Background information
- Born: Kim Lamont Owens July 23, 1967 (age 58) Nashville, Tennessee, U.S.
- Origin: Southfield, Michigan, U.S.
- Genres: R&B; soul; jazz; neo soul;
- Occupations: Singer; songwriter; instrumentalist; producer;
- Instruments: Vocals; piano; keyboards;
- Years active: 1999–present
- Labels: Motown
- Website: musicbykem.com

= Kem (singer) =

American singer (born 1967)

Kim Lamont Owens (born July 23, 1967), known professionally as Kem, is an American R&B/soul singer-songwriter and producer.

== Biography ==
Kim Lamont Owens was born on July 23, 1967 in Nashville, Tennessee. He moved to suburban Detroit at age 5 and was raised in both Pontiac and Southfield, Michigan.

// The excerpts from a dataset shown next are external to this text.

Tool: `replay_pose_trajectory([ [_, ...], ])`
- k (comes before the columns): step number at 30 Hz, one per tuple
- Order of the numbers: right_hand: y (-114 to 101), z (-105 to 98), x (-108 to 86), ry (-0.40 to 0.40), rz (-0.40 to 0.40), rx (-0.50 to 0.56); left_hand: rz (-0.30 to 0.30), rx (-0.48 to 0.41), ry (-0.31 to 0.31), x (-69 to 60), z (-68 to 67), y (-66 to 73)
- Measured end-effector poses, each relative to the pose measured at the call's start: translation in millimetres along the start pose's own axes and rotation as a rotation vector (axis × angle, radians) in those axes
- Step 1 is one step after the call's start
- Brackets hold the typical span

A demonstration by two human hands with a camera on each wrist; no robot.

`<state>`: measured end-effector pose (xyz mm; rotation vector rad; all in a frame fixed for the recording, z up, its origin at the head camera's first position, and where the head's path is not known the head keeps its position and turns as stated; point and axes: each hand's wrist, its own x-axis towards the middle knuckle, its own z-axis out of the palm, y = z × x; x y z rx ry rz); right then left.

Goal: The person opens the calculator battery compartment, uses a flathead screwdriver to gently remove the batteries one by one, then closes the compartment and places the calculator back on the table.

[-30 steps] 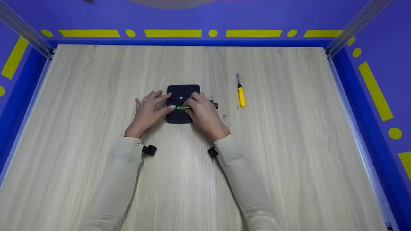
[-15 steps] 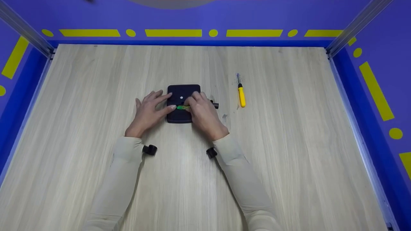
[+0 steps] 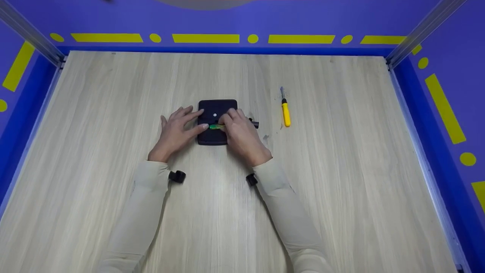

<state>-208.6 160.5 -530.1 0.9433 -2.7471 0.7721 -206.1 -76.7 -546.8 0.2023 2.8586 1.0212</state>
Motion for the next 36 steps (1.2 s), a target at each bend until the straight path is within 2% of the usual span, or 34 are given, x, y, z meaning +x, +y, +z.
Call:
replay_pose_trajectory([
  [11, -2.8, 0.0, 2.3, -0.022, 0.012, -0.012, -0.009, 0.007, -0.001, 0.7, -0.9, -0.6],
  [22, -1.7, 3.0, 1.8, 0.040, 0.003, 0.000, -0.003, 0.019, -0.005, 0.8, -0.2, 0.6],
  [36, 2.0, -0.9, 0.0, 0.072, 0.013, 0.051, 0.012, 0.005, -0.002, -0.5, -1.7, -0.7],
])
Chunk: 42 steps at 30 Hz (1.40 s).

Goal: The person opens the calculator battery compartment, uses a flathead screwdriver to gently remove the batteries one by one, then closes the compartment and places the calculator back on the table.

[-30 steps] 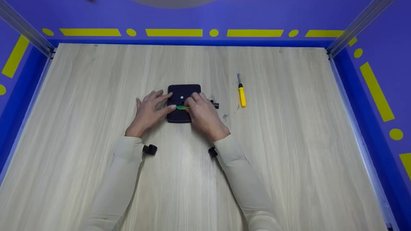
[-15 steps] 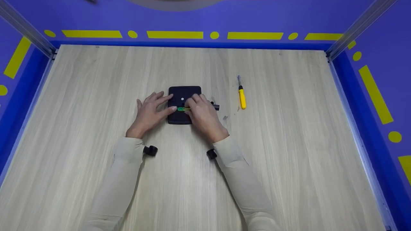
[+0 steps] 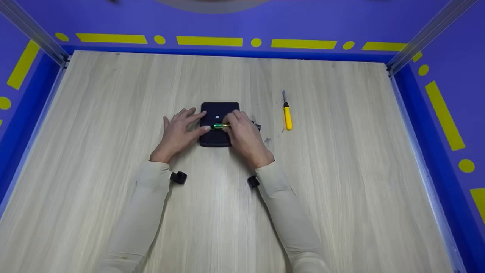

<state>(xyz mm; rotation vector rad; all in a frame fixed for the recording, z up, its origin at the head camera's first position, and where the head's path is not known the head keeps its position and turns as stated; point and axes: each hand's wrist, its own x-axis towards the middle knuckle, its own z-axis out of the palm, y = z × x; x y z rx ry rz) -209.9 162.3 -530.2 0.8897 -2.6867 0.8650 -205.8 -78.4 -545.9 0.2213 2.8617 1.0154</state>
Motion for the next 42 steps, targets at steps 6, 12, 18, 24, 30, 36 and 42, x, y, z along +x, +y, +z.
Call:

Kem wrote, produced, and financed his self-released debut album, Kemistry, with his American Express card and by singing top 40 cover tunes in a wedding band and waiting tables. He was signed by Motown Records in November 2001, which re-released the album on February 25, 2003. It sold more than 500,000 copies nationwide and was certified Gold by the RIAA. The album's only official single is "Love Calls".

His second album, Album II, was released on May 17, 2005, and was certified Platinum by the RIAA. It includes the single "I Can't Stop Loving You", a #1 song at urban adult contemporary radio, and the song "You Might Win" featuring Stevie Wonder on harmonica. His third album, Intimacy: Album III, was released on August 17, 2010, and was certified Gold by the RIAA.

In 2013, Kem was featured on "My Favorite Thing", with American recording artist Ronald Isley who Kem wrote and produced for. The song is the second single from Isley's album This Song Is For You.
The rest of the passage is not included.